You can't assume that... there may be APIs that continue to use the old model forever for web compat reasons. Thus, you just can't make that arbitrary assumption. The UserActivation API only exposes two things: "isActive" and "hasBeenActive", that's it! It has nothing to do with "does this browser implement all the user activation things everywhere?".

Further, there is nothing in HTML that says "user agents MUST NOT expose the User Activation API unless they implement V2 Model everywhere". That would be unreasonable and impractical.

Sorry - we're already using that!

You are doing it at your own and your users' detriment 😢

If there is a better way to feature detect this

It needs to be handled on a API-by-API basis (see below!).

Safari lets you keep user activation through nested timers for up to 1 second (I don't know if that's per the spec or not, but it works).

This sounds like "old model"... This is good. I can look into this, it's actionable, and something we can probably fix! 🥰

As a rule of thumb, web developers

I've been developing web pages since I was 16... I'm now 43. Believe me, I know this game well.

is not meant to be used for feature-detecting this, perhaps there should be something else?

Just come here and tell us what's broken. Half joking, the way to "feature detect" Is: "is the bug for X open in bugs.webkit.org"? We are making a concerted effort to prioritize and fix stuff as part of this interop effort.

For our part, we actively monitor this stuff and will issue software updates promptly if anything needs changing.

That's great. Please keep doing that. We will hold up our end of the barging by fixing bugs also.

Just to finish off, this is really helpful @AshleyScirra. I really appreciate that you've provided the detailed responses and the amount of thought you've given this stuff. I know we've got around in circles a quite a bit, but it's quite fruitful. If you can keep telling us specific APIs that are affecting your work/app, then we can try to prioritize those.

domenic commented 1 year ago

You can't assume that... there may be APIs that continue to use the old model forever for web compat reasons. Thus, you just can't make that arbitrary assumption. The UserActivation API only exposes two things: "isActive" and "hasBeenActive", that's it! It has nothing to do with "does this browser implement all the user activation things everywhere?".
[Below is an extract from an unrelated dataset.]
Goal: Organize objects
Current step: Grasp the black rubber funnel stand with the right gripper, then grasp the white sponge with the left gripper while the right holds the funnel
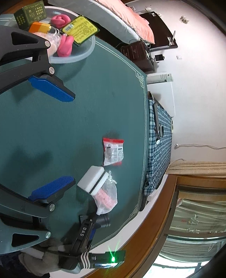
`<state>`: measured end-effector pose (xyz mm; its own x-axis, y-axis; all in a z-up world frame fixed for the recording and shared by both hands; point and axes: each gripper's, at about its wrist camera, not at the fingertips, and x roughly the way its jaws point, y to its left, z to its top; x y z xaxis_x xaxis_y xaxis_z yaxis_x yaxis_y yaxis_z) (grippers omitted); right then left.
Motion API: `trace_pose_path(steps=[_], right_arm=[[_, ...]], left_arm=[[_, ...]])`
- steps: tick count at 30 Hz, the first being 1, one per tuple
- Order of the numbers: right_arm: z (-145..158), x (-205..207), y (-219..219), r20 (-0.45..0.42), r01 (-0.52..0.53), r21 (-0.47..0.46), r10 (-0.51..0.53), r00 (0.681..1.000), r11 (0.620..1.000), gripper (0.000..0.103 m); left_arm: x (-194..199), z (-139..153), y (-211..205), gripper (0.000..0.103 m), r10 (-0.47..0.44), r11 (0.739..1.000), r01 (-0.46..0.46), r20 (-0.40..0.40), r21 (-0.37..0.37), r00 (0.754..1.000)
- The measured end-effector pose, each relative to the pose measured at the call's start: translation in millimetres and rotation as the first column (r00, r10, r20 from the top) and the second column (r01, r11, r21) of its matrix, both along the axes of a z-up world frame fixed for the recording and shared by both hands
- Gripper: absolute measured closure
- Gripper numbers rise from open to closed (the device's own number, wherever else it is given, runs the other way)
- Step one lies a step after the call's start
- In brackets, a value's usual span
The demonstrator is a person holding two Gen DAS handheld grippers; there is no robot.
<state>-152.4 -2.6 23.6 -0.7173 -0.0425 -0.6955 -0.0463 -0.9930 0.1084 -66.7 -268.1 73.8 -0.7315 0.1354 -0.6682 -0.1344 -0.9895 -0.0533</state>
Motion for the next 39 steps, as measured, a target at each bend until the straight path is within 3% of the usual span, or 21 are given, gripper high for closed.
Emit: trace_pose_path(steps=[19,25,30,39], right_arm=[[-4,57,40,-0.012,0.073,-0.081,-0.075,0.997,0.994,0.044],[-4,57,38,-0.015,0.077,-0.056,-0.078,0.997,0.995,0.044],[-4,57,37,-0.016,0.076,-0.058,-0.077,0.997,0.995,0.044],[-4,57,36,-0.016,0.076,-0.061,-0.077,0.997,0.995,0.044]], left_arm=[[-42,-14,60,0.010,-0.114,0.993,0.114,0.046,0.002,0.992],[-60,-20,71,0.010,-0.116,0.993,0.115,0.064,0.011,0.991],[-72,-27,70,0.010,-0.090,0.996,0.090,0.084,0.002,0.992],[-57,-30,44,0.005,-0.055,0.998,0.055,0.092,0.004,0.994]])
To be clear, the ask here is not for the existence of navigator.userActivation to imply "the browser implements all the user activation things everywhere". It's for it to imply, "for those user activation things the browser does implement, it does so according to the modern user activation spec, instead of doing so according to old nonstandardized behaviors".

Further, there is nothing in HTML that says "user agents MUST NOT expose the User Activation API unless they implement V2 Model everywhere". That would be unreasonable and impractical.

I don't think that would be unreasonable and impractical. We could add that to HTML if it would help web developers. Indeed, the only reason we haven't so far, is that we assumed all implementations would follow the path of only exposing web developers to a single model. That's what we did in Chrome: we developed the new model in parallel to the old one, behind a flag, and once we flipped the flag, all call sites were updated to the new model, in a single release.

That seems like the most beneficial strategy for web developers, which is why it makes sense they might assume that browsers would follow it.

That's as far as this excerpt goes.